Pilotprojekt VR-Prozess-Simulation erfolgreich abgeschlossen

Prototyp überzeugte und könnte Grundlage für weitere kundennahe Projekte werden

Zielsetzung einer "Lino"-Masterarbeit war es, bereits etablierte Funktionen wie Multi-User, räumlich getrennte Remote-Zusammenarbeit, aber auch Desktop-Unterstützung zu kombinieren und zu erweitern, um eine alltagstaugliche VR-Anwendung für die Industrie zu entwickeln. Die Pilotanwendung ermöglicht es, zusammenhängende, gegenseitig bedingte Interaktionen auszuführen und diese zu kontrollieren. Eine Lücke in der Einweisung, Demonstration oder auch Wartung von Maschinenanlagen ist nun geschlossen.
(PresseBox) ( Mainz, )
Die Entwicklung, Vermarktung und Wartung von Engineering-Produkten erfordert ein nahtloses Zusammenspiel von diversen Technologien, Engineering- und Geschäftsprozessen, von Lieferanten, Vertrieben, Mitarbeitern und Kunden. Hoher Wettbewerb zwingt Anbieter ständig nach effizienteren Lösungen zu suchen, um Marktanforderungen zu erfüllen. Es ist abzusehen, dass VR-Applikationen ein wichtiger Bestandteil von Industrie 4.0 werden. Von teuren VR-Caves hin zu portablen Headsets, die auch den Konsumentenmarkt erobert haben. Doch trotz ständig anwachsender Funktionalität, mangelt es für industrielle Anwendungsfälle noch an alltagstauglichen Konzepten.

Dieser Herausforderung hat sich Robert Kirschner von der Lino GmbH in Dresden im Zuge seiner Masterarbeit angenommen. Zielsetzung war es, bereits etablierte Funktionen wie Multi-User, räumlich getrennte Remote-Zusammenarbeit, aber auch Desktopunterstützung zu kombinieren und zu erweitern, um eine alltagstaugliche Anwendung für die Industrie zu entwickeln.

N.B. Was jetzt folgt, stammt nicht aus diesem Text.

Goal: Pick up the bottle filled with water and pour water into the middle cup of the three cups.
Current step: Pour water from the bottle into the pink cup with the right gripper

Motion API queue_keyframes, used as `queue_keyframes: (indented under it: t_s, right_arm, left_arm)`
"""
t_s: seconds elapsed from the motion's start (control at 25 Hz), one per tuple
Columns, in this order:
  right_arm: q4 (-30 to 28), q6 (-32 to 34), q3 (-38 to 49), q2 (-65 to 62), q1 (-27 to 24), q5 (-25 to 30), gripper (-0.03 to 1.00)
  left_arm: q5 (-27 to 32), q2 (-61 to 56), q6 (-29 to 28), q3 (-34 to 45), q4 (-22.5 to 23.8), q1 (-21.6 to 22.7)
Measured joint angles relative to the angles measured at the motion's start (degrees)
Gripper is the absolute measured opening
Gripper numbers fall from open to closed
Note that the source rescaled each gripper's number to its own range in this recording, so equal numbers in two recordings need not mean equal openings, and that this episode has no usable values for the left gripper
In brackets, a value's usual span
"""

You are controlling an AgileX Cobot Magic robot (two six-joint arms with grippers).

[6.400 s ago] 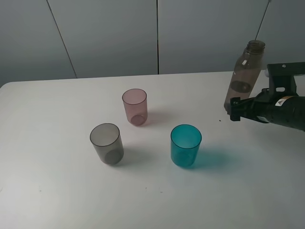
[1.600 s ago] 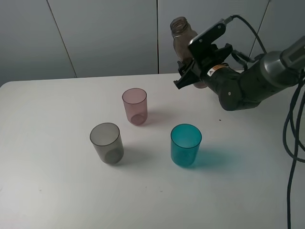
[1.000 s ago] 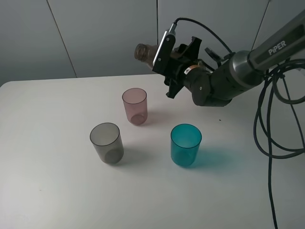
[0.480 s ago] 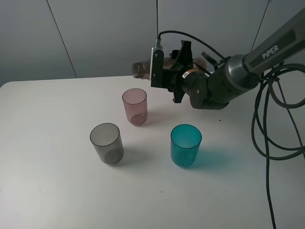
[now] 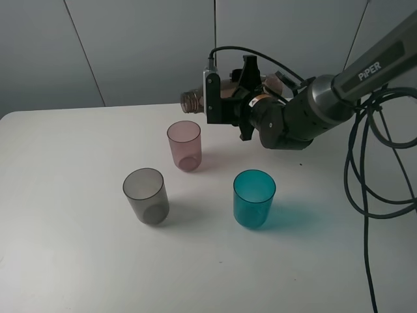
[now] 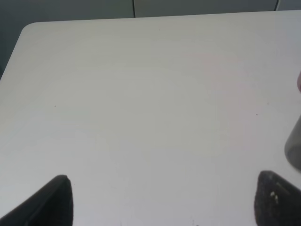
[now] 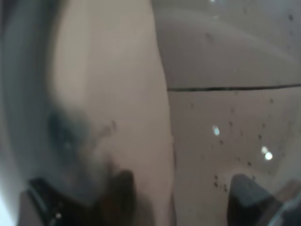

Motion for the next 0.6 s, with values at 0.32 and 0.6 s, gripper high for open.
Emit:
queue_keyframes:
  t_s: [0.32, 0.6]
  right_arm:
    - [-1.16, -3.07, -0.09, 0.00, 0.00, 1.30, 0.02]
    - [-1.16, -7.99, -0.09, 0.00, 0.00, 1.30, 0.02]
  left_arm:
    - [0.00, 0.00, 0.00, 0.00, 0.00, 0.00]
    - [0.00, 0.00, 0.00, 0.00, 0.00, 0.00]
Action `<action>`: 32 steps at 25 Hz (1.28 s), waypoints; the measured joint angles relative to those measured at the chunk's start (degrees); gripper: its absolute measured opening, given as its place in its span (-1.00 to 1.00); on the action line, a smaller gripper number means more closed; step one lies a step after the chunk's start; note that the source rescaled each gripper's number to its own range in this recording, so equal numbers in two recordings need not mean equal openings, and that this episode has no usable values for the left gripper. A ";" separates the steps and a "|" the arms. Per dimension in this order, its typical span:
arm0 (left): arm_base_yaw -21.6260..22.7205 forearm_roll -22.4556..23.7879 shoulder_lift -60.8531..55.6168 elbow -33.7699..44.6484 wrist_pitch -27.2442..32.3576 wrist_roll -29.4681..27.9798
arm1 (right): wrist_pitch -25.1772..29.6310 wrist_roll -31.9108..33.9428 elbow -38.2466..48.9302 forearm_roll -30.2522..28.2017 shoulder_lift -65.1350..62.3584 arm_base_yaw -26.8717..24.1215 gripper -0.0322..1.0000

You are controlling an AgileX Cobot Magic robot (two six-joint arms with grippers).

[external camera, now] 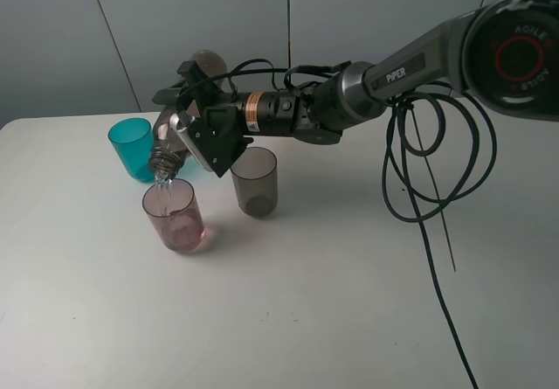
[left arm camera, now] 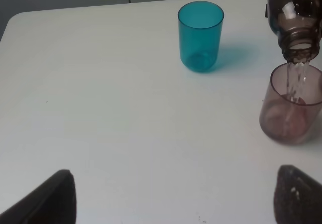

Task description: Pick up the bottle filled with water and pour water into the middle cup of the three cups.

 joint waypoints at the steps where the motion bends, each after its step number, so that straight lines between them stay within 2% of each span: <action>1: 0.00 0.00 0.00 0.00 0.00 0.00 | 0.00 -0.22 0.00 0.00 0.00 0.00 -0.94; 16: 0.00 0.00 0.00 0.00 0.00 0.00 | -0.13 -7.08 0.00 0.85 0.00 0.00 -0.94; 32: 0.00 0.00 0.00 0.00 0.00 0.00 | -0.49 -9.62 0.00 -0.59 0.00 0.00 -0.94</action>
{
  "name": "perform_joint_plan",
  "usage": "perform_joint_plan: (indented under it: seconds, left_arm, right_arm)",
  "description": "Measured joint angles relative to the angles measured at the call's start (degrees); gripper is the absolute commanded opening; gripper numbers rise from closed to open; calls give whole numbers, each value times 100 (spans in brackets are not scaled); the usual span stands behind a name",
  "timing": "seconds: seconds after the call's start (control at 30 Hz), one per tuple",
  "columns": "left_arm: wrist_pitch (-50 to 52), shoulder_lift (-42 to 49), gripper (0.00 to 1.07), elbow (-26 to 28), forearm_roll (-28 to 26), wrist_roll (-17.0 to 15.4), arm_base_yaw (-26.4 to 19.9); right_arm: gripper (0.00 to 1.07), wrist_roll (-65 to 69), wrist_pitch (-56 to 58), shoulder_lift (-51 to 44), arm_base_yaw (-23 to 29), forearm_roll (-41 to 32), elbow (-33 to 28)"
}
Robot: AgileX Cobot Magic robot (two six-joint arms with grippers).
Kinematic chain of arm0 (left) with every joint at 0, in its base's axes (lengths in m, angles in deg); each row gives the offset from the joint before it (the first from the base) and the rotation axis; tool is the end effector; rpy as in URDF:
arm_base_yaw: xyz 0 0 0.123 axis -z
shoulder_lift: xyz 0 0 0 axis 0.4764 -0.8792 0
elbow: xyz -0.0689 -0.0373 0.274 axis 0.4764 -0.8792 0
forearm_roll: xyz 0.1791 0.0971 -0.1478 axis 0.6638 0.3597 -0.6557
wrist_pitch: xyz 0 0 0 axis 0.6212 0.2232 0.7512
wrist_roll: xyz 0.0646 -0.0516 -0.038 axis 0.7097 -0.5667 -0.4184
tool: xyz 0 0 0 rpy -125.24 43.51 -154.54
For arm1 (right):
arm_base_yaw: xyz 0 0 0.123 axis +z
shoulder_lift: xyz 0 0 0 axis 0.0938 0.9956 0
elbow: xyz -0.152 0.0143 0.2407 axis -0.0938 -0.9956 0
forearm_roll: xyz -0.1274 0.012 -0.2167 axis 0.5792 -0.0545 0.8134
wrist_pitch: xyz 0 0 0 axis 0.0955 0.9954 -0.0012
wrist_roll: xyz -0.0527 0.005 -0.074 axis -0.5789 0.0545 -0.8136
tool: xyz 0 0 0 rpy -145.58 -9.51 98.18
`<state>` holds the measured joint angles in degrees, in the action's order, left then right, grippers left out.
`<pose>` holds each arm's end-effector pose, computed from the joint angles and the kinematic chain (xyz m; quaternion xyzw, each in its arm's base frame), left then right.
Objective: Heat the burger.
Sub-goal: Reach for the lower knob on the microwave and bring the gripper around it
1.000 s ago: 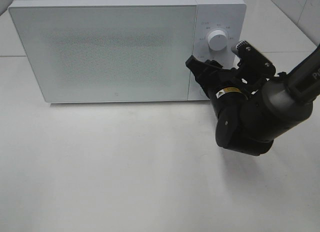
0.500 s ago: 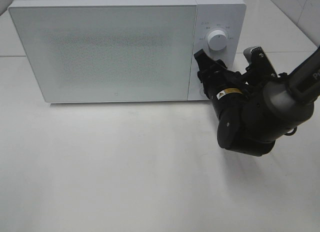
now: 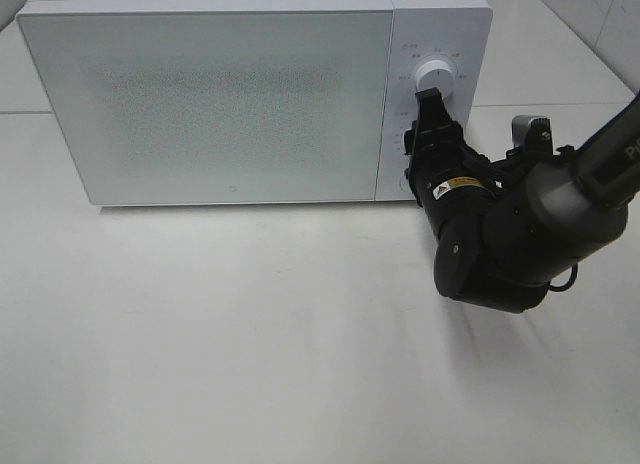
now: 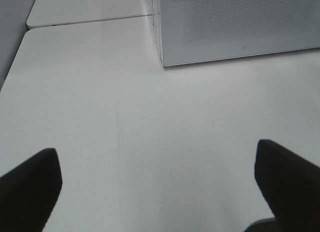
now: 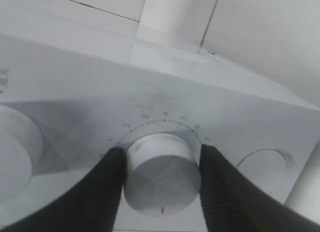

Daraus ist ein Pilotprojekt entstanden, das es dem Anwender ermöglicht, zusammenhängende, gegenseitig bedingte Interaktionen auszuführen und diese zu kontrollieren. Es konnte eine entscheidende Lücke in der Einweisung, Demonstration bzw. Fernwartung von Maschinenanlagen geschlossen werden. Handgriffe und deren Abfolge können ohne Stillstandzeiten und hohe Kosten trainiert werden. Ein Nutzer kann gezielt Trainingsszenarien mit Maschinenfehlern starten und einen weiteren Nutzer in der VR bei deren Behebung beobachten und anleiten. Basis dessen sind reine CAD-Daten, die ohne aufwendige Bearbeitung genutzt werden können.

Der erste Prototyp konnte bereits die hohen Anforderungen erfüllen und könnte Grundlage für weitere kundennahe VR-Projekte sein. „Leading Innovation“ kommt nicht von ungefähr. Das Lino Team steht in partnerschaftlichem Kontakt mit namhaften Hochschulen, unterstützt Studierende mit spannenden Themen für Bachelor-/Masterarbeiten und sorgt für die nachhaltige Aus- und Weiterbildung seiner Mitarbeiter:innen.